Sectional monodromy groups of projective curves

TL;DR

This paper classifies the possible monodromy groups of projective curves in various characteristics and applies these results to determine Galois groups of certain rational trinomials.

Contribution

It provides a classification of sectional monodromy groups for a broad class of space curves and explores their implications for Galois groups of polynomials.

Findings

In characteristic zero, the monodromy group is always the full symmetric group.

In positive characteristic, the monodromy group can be smaller and is classified for certain space curves.

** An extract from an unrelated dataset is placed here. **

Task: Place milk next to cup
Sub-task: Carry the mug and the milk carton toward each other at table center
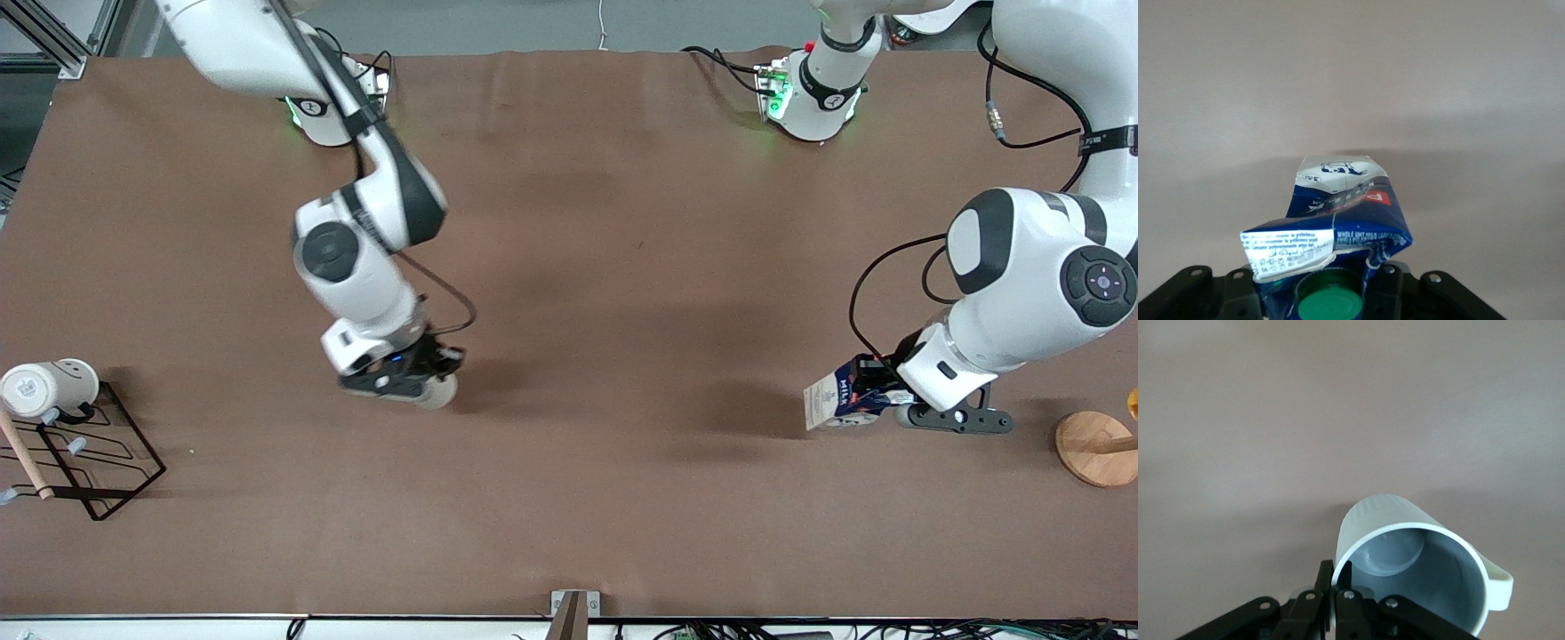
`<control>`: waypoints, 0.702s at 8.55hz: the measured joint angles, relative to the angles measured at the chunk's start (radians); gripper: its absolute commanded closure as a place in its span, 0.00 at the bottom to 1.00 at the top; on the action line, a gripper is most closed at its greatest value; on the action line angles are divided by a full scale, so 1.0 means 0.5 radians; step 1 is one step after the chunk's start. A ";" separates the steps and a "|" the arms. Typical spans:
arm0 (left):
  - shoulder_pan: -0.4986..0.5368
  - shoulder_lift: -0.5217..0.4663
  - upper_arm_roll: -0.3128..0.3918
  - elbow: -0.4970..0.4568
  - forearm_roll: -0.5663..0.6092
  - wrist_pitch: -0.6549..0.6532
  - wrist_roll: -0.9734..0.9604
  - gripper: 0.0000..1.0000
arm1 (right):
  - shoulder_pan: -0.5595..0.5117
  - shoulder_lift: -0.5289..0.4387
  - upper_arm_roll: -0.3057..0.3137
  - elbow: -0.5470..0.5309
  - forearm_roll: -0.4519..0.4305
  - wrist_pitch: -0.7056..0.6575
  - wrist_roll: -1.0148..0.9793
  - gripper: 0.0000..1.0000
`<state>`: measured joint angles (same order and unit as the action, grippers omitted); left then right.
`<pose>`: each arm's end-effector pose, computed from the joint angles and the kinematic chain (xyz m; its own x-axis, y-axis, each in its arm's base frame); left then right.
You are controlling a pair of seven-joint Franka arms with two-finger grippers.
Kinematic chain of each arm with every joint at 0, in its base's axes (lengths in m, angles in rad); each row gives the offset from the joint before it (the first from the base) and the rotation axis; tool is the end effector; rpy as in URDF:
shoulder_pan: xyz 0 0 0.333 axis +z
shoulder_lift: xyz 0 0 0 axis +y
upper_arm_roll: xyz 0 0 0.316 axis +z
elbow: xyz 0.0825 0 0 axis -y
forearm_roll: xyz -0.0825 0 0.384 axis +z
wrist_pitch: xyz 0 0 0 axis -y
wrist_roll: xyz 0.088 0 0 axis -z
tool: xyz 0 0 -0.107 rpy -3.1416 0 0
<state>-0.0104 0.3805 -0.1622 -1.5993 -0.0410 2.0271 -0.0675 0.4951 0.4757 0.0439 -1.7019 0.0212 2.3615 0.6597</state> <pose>0.6634 -0.1050 0.4191 0.9964 -0.0727 0.0436 -0.0767 -0.9920 0.1007 0.5909 0.3497 0.3361 0.9815 -0.1482 0.1214 -0.1306 -0.9813 -0.1417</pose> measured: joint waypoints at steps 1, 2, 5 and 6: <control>-0.001 -0.023 -0.065 0.012 -0.001 -0.036 -0.086 0.59 | 0.127 0.057 -0.002 0.055 -0.001 0.001 0.083 1.00; -0.003 -0.045 -0.132 0.020 -0.001 -0.068 -0.182 0.59 | 0.204 0.128 -0.006 0.116 -0.003 0.005 0.102 1.00; -0.005 -0.099 -0.293 0.072 -0.001 -0.162 -0.443 0.59 | 0.286 0.385 -0.008 0.343 -0.101 0.006 0.101 1.00; -0.008 -0.101 -0.353 0.089 -0.001 -0.167 -0.551 0.59 | 0.308 0.456 -0.009 0.390 -0.107 0.006 0.101 0.99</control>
<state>-0.0142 0.3299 -0.3387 -1.5550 -0.0415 1.9437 -0.3429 0.6493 0.7039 0.0395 -1.5069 -0.0321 2.3645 0.7103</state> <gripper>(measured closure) 0.590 0.956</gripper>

The study answers an old question about Galois groups of generic trinomials.

Abstract

Fix a degree $d$ projective curve $X \subset \mathbb{P}^r$ over an algebraically closed field $K$. Let $U \subset (\mathbb{P}^r)^*$ be a dense open subvariety such that every hyperplane $H \in U$ intersects $X$ in $d$ smooth points. Varying $H \in U$ produces the monodromy action $\varphi: \pi_1^{\text{\'et}}(U) \to S_d$. Let $G_X := \mathrm{im}(\varphi)$. The permutation group $G_X$ is called the sectional monodromy group of $X$. In characteristic zero $G_X$ is always the full symmetric group, but sectional monodromy groups in characteristic $p$ can be smaller. For a large class of space curves ($r \geqslant 3$) we classify all possibilities for the sectional monodromy group $G$ as well as the curves with $G_X=G$. We apply similar methods to study a particular family of rational curves in $\mathbb{P}^2$, which enables us to answer an old question about Galois groups of generic trinomials.